* **Prompt**
Write out exactly the lines below that run from the one containing "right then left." through the one containing "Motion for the", both included, with no other lines.

* **Stored data**

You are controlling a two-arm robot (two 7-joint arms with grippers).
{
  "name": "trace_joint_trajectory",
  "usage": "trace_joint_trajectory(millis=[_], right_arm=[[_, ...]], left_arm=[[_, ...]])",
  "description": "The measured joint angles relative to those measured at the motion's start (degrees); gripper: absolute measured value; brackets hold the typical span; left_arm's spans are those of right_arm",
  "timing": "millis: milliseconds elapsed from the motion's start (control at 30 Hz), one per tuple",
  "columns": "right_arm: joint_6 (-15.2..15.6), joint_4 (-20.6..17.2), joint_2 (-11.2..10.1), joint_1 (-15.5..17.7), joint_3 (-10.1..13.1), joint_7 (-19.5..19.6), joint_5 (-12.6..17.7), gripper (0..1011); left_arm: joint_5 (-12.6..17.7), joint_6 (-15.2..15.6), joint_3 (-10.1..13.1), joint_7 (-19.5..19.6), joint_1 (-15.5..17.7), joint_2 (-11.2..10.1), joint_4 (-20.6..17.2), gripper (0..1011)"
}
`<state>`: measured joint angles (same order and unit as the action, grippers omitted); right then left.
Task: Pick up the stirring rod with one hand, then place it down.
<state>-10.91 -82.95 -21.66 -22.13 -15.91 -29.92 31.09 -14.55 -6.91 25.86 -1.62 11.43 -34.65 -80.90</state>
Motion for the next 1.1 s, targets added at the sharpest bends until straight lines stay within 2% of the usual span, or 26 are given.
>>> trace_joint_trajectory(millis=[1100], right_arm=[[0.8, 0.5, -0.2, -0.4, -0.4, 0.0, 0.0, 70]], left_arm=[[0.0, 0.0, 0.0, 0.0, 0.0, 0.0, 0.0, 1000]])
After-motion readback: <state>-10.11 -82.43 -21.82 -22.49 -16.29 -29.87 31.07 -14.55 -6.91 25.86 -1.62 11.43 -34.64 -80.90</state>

* **Written answer**
`<state>`: measured joint angles (same order and unit as the action, grippers omitted); right then left.
Task: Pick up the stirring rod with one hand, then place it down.
<state>-10.91 -82.95 -21.66 -22.13 -15.91 -29.92 31.09 -14.55 -6.91 25.86 -1.62 11.43 -34.65 -80.90</state>
Motion for the next 1.1 s, targets added at the sharpest bends until straight lines stay within 2% of the usual span, or 26 are given.

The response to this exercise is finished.